Want to rename the Langevin block in Ottawa? No problem, here’s how

APTN National News
On Thursday, four Indigenous MPs held a news conference to announce they were asking the Minister of Public Works Judy Foote to rename Langevin Block, the building across from Parliament Hill that houses the executive branch of government and the prime minister’s working office.  

Why? Hector-Louis Langevin, a Father of Confederation, was the architect of the residential school system that saw tens of thousands of Indigenous children ripped from their parent’s arms and into state-run schools.  

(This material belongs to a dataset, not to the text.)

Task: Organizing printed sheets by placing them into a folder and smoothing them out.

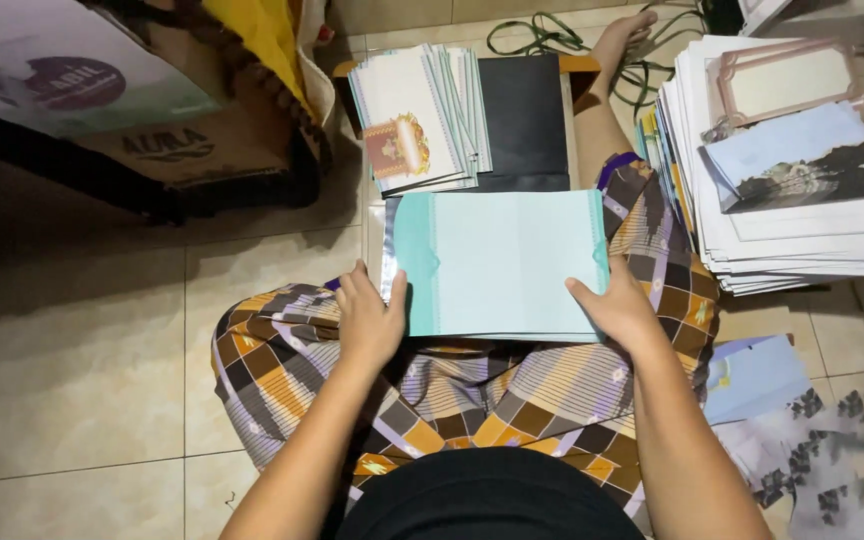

In Calgary, Alta., city council voted to rename the Langevin Bridge over the Bow River to Reconciliation Bridge. 

So how do you rename a government building? Here is what the Department of Public Works sent APTN. 

Langevin-sign-and-entrance Elgin side

The naming of Government of Canada structures can be initiated after a new construction or purchase of structures for government use. In addition, names of existing government structures can be changed for compelling public policy reasons, and following appropriate consultation.

A name can be submitted at any time for consideration by the Minister. The individual or group is required to have supporting rationale accompanying the naming proposal. In addition, any individual or group

In addition, any individual or group may submit a name during a public consultation process related to naming a Government of Canada structure.

The Minister of Public Services and Procurement is responsible for approving the names of most Government of Canada structures.

Government of Canada structures include: government office buildings, special purpose buildings, laboratories, archival facilities, warehouses, museums, airports and their dependent structures (such as wings and pavilions), as well as other structures, like bridges and wharves.